Claude Opus is brilliant. It's also not free.
After my AI bounty hunting agent started scanning bounty boards around the clock, I ran into an uncomfortable math problem: analyzing every GitHub issue with Claude Opus costs real money. Most bounties are junk — wrong skill, already claimed, outdated, repo abandoned. I was paying to read bad job postings.
The fix was obvious once I thought about it: use a free local model to do the dirty work first.
This is part 3 of my ongoing AI bounty hunting series (part 1, part 2). Today I'm showing you the triage layer I added between "raw bounty feed" and "call the expensive API."
The Problem With Using One Model for Everything
When a bounty scanner runs at scale, it touches hundreds of issues per day. Each one needs:
- Is this actually claimable? (not already assigned, not closed)
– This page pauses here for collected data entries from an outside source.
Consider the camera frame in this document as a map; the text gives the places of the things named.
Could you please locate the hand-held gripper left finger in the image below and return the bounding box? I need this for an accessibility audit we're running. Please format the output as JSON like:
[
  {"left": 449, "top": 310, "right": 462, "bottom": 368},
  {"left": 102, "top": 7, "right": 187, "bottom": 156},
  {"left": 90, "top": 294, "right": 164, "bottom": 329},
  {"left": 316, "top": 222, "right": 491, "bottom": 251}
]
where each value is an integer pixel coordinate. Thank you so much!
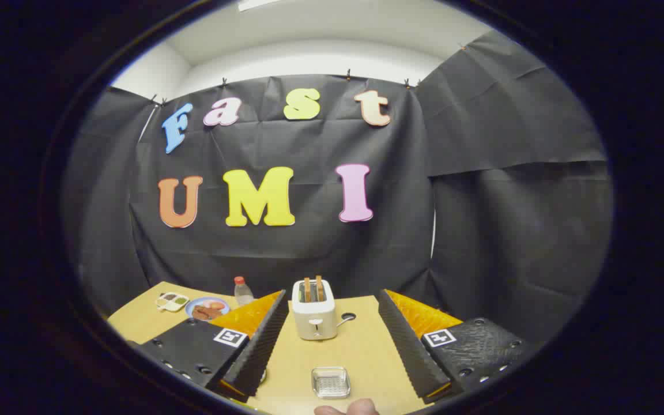
[{"left": 130, "top": 290, "right": 290, "bottom": 403}]

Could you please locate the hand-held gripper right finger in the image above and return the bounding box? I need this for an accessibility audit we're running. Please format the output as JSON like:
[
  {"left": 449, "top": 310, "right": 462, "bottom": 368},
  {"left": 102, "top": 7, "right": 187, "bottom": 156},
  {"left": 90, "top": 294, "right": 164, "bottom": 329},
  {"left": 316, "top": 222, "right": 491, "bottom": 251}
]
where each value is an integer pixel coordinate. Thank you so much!
[{"left": 378, "top": 289, "right": 531, "bottom": 404}]

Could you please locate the clear bottle with red cap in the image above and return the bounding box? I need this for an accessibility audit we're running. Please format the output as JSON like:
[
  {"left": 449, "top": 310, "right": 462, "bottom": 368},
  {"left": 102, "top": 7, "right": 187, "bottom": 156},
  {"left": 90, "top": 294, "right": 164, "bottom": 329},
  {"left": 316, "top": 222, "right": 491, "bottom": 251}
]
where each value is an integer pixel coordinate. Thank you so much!
[{"left": 234, "top": 276, "right": 255, "bottom": 306}]

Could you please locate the white toaster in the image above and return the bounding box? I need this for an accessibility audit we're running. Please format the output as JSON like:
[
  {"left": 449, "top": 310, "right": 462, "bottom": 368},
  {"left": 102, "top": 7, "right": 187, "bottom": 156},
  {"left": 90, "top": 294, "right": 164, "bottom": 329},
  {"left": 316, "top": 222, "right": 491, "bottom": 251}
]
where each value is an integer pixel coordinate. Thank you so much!
[{"left": 291, "top": 279, "right": 338, "bottom": 341}]

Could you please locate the clear cutlery drainer basket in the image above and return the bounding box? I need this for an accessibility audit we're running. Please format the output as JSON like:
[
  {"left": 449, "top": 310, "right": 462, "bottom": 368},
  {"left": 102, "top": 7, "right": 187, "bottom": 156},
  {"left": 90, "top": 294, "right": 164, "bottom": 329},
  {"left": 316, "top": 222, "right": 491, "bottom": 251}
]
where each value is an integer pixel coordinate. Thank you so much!
[{"left": 311, "top": 367, "right": 351, "bottom": 399}]

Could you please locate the blue plate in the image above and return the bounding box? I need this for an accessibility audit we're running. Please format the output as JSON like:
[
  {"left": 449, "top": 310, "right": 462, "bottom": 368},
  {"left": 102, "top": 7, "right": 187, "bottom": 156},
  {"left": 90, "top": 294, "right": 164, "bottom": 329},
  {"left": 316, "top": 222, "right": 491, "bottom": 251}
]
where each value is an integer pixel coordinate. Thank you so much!
[{"left": 185, "top": 297, "right": 231, "bottom": 322}]

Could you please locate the white divided condiment dish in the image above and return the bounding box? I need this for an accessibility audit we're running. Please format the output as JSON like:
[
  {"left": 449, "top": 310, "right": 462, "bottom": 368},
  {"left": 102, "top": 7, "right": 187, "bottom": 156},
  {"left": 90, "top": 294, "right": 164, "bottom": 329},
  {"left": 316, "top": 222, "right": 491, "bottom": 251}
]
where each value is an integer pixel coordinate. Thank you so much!
[{"left": 155, "top": 292, "right": 190, "bottom": 312}]

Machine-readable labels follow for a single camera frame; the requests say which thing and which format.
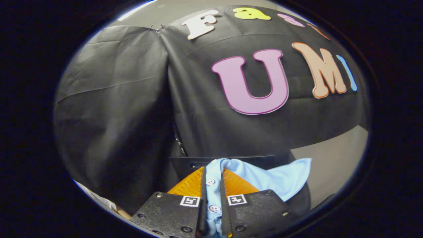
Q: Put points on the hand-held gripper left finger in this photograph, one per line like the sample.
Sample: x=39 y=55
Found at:
x=165 y=215

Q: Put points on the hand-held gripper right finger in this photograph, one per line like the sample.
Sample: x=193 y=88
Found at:
x=257 y=215

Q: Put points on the light blue shirt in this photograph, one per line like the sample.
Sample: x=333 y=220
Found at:
x=281 y=181

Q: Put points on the black stand pole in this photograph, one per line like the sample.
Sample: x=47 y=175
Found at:
x=179 y=140

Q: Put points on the black backdrop cloth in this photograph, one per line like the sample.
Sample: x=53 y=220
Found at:
x=115 y=99

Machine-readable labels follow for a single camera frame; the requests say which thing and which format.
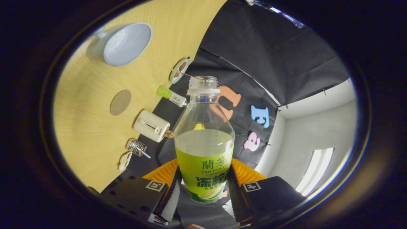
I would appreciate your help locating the slim white green bottle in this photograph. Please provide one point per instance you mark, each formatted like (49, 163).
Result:
(168, 94)

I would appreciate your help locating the brown food piece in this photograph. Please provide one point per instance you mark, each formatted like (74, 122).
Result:
(176, 75)
(182, 66)

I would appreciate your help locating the white divided dish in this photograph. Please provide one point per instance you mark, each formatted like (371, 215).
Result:
(125, 161)

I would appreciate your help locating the pale green plate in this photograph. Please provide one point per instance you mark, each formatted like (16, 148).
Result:
(173, 79)

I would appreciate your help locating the brown toast slice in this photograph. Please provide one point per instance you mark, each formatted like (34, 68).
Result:
(169, 134)

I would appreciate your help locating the white cup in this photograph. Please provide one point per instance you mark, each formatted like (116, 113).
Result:
(127, 44)

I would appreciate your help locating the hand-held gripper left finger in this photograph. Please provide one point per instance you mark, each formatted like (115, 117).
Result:
(133, 198)

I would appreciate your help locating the wooden table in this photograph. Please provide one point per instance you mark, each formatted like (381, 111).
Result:
(89, 136)

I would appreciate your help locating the ceiling light panel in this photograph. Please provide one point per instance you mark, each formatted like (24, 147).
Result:
(314, 171)

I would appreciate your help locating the white straw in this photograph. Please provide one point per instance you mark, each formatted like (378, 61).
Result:
(146, 155)

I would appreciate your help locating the black backdrop cloth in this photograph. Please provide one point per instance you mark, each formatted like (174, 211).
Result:
(270, 57)

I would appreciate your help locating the green label juice bottle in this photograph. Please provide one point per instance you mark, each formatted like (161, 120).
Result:
(203, 171)

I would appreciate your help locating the white toaster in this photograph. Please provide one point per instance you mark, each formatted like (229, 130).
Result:
(151, 125)

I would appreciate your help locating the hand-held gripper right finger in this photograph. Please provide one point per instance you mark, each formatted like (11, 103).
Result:
(273, 197)

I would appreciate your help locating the round brown coaster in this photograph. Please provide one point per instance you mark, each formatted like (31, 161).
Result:
(120, 102)

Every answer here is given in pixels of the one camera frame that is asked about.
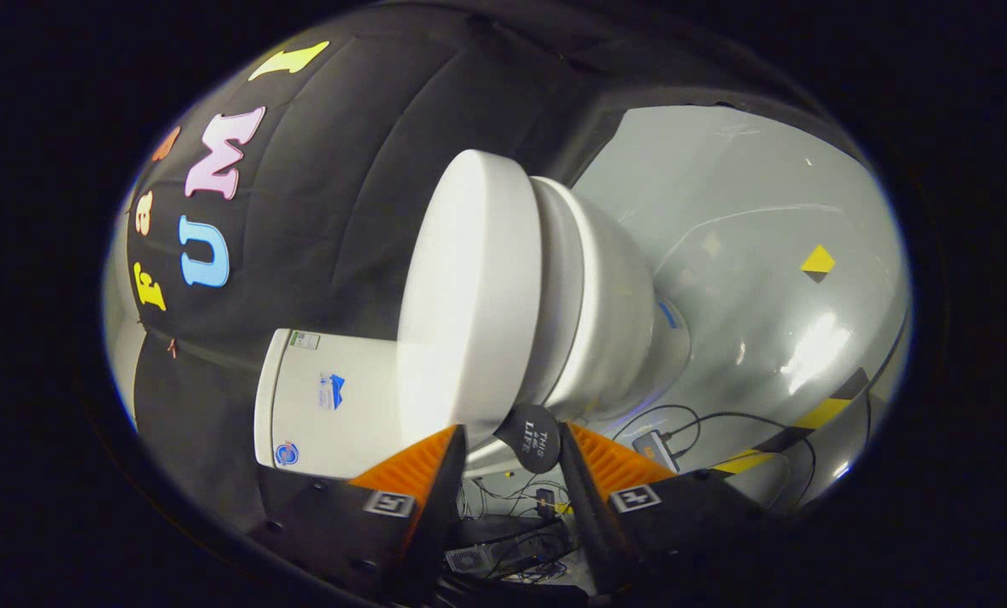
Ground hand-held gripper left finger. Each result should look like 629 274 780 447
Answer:
248 425 469 607

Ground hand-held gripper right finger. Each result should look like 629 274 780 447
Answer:
558 421 790 594

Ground round black lid pull tab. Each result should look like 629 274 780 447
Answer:
493 404 564 475

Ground white toilet lid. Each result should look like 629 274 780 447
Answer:
396 149 547 429

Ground white ceramic toilet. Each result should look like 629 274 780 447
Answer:
253 176 693 480

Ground grey vented box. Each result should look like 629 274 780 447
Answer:
446 545 494 577

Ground grey adapter hub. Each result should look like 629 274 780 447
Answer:
632 429 683 474

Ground yellow black hazard tape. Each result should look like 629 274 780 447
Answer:
710 367 873 476

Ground black backdrop cloth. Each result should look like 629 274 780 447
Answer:
123 4 859 541

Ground tangle of black cables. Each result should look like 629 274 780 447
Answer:
453 471 591 592

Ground long black looped cable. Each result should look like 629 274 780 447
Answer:
668 411 819 512

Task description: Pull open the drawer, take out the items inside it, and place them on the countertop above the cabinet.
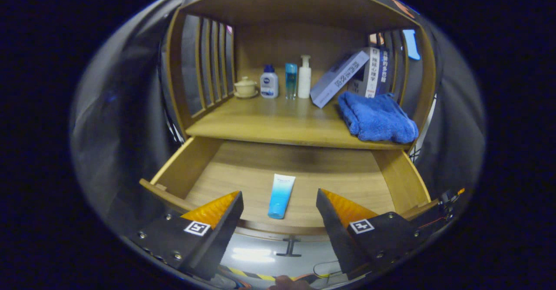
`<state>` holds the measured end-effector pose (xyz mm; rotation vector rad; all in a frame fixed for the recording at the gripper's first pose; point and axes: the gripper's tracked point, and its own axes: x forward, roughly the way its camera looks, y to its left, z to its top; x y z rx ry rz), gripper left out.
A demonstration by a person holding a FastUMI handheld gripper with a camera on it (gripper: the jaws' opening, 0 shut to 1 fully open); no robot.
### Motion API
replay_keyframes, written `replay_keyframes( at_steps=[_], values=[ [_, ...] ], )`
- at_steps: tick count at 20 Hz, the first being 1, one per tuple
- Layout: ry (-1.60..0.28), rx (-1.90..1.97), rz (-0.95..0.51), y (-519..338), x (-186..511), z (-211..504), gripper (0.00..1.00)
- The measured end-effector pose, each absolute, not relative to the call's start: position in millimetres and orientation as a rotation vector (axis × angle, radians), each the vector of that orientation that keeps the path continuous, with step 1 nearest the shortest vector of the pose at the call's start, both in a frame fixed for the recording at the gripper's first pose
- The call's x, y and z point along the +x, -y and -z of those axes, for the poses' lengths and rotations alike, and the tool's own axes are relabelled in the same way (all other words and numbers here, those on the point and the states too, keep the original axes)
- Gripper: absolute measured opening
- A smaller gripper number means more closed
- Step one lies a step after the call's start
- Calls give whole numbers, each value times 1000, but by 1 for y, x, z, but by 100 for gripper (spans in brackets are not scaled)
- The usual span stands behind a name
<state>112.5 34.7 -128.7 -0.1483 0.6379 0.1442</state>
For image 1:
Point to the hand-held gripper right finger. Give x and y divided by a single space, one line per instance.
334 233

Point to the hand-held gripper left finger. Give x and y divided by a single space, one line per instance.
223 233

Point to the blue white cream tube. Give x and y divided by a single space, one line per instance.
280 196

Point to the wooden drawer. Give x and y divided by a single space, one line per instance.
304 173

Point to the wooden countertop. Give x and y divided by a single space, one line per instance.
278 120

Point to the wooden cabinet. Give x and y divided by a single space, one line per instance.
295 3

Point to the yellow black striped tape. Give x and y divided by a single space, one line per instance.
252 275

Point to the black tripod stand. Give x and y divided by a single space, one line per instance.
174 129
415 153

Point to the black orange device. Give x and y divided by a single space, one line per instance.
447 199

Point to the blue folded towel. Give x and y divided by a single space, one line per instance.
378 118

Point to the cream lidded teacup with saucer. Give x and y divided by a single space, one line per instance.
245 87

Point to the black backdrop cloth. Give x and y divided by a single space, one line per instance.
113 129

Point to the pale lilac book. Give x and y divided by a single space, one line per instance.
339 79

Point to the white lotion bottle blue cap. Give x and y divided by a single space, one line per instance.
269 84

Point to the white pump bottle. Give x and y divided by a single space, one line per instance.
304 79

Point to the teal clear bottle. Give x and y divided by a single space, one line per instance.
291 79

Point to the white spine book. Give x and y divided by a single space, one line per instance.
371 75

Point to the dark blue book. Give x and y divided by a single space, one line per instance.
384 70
- What tech stack is required? (matches skills?)
- Is the issue description clear enough to code against?
- What's the reward-to-complexity ratio?
Running all four of those questions through Claude Opus at $15/million tokens adds up fast. Most issues fail on question 1 or 2 — they're disqualified before we even need nuanced analysis.
That's exactly what a local model is good at: coarse filtering at zero cost.
The Hybrid Architecture
[Bounty Feed] → [codestral:22b local] → [passes triage?]
│
┌───────────────┤
▼ ▼
[discard] [Claude Opus deep analysis]
│
▼
[prioritized shortlist]
The local model handles the first 80% of the funnel. Claude Opus only sees the bounties worth $50+ that match my skills and haven't been touched by other devs.
In practice, this means Opus processes roughly 1 in 10 bounties instead of all of them.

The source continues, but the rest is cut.